- Born: 5 January 1951 Guernsey
- Died: 7 December 2023 (aged 72)
- Education: Oxford; Cambridge;
- Occupation: academic
- Medical career
- Institutions: Green Templeton College, Oxford British Army
- Sub-specialties: trauma and orthopaedics
- Website: http://christopherbulstrode.com/

= Christopher Bulstrode =

British academic and professor

Christopher John Kent Bulstrode CBE (1951–2023) was a British academic and professor at Green Templeton College, Oxford.

== Early life and education ==
Christopher Bulstrode was born on 5 January 1951 in Guernsey, to radiologist John and Jacqueline Bulstrode. He attended Radley College following his early education at Cheam School, where he notably interacted with the future King Charles III.

Bulstrode's academic pursuits began with a strong interest in zoology, leading him to study under Nobel laureate, Konrad Lorenz in Bavaria. This experience prompted a temporary shift from medicine to zoology at Oxford, where he led student expeditions. However, he later returned to medicine, completing his education at Cambridge and Oxford.

== Career ==
Bulstrode's medical career began in Africa, where he worked in refugee camps and as a lecturer in veterinary pathology. Later, he returned to the UK and changed his specialisation to trauma and orthopaedics. He was known for his outspoken views on medical ethics and reform, particularly advocating for the rights of junior doctors and critiquing established medical practices.

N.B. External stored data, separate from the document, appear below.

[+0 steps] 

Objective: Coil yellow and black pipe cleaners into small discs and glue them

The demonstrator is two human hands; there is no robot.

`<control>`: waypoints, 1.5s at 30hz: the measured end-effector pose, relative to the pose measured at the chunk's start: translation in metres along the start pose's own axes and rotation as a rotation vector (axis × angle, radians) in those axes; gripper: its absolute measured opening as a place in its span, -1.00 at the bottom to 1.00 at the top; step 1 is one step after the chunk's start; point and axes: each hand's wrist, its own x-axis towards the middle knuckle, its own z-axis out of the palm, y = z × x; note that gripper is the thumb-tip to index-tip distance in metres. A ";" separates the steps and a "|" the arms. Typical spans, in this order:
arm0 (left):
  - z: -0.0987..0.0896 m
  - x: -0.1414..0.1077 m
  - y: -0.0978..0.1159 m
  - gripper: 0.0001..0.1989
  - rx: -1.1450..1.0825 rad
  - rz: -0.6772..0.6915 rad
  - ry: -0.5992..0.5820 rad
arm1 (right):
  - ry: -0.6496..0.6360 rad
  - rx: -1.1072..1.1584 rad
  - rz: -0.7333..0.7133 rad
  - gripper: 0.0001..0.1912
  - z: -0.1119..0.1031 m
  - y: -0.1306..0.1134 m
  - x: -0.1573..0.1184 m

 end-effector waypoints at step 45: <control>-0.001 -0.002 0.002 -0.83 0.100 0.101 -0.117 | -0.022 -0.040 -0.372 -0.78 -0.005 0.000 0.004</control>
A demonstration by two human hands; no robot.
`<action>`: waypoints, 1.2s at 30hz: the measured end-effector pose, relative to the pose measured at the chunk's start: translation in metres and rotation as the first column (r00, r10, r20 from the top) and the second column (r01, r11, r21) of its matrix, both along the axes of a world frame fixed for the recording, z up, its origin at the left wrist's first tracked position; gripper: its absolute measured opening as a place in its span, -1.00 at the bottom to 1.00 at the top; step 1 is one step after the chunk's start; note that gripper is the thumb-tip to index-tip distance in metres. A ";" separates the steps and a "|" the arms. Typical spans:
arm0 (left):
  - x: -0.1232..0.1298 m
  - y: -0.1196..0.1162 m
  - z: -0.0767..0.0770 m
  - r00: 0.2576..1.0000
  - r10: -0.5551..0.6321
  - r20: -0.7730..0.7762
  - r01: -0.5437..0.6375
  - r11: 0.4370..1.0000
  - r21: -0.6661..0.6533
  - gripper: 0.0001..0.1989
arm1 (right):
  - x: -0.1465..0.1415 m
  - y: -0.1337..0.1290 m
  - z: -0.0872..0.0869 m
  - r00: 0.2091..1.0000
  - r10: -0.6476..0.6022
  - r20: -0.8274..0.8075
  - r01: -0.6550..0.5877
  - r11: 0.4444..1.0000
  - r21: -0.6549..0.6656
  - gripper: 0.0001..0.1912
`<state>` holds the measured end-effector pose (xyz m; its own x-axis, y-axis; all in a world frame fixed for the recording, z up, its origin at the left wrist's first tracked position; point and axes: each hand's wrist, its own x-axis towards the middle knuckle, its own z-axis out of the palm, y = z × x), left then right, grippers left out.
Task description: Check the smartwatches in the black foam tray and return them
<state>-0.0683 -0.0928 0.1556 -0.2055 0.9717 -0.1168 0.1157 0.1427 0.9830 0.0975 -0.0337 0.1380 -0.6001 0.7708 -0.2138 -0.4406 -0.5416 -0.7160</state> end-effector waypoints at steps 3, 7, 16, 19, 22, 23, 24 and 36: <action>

Bulstrode's later career included service as a trauma surgeon in the British Army, despite initial age-related challenges. His deployment to Afghanistan was a notable period, where he contributed to healthcare restructuring and worked in refugee camps. His post-military career involved emergency medicine in New Zealand and contributions to Doctors of the World. His service was recognised in 2016 when he was appointed CBE.

Bulstrode died of a progressive neurodegenerative disorder on 7 December 2023. Before he died he completed his autobiography which is now being reviewed for a film based on his life, particularly as a medic in the army. His memorial service was held at Magdalen College Oxford.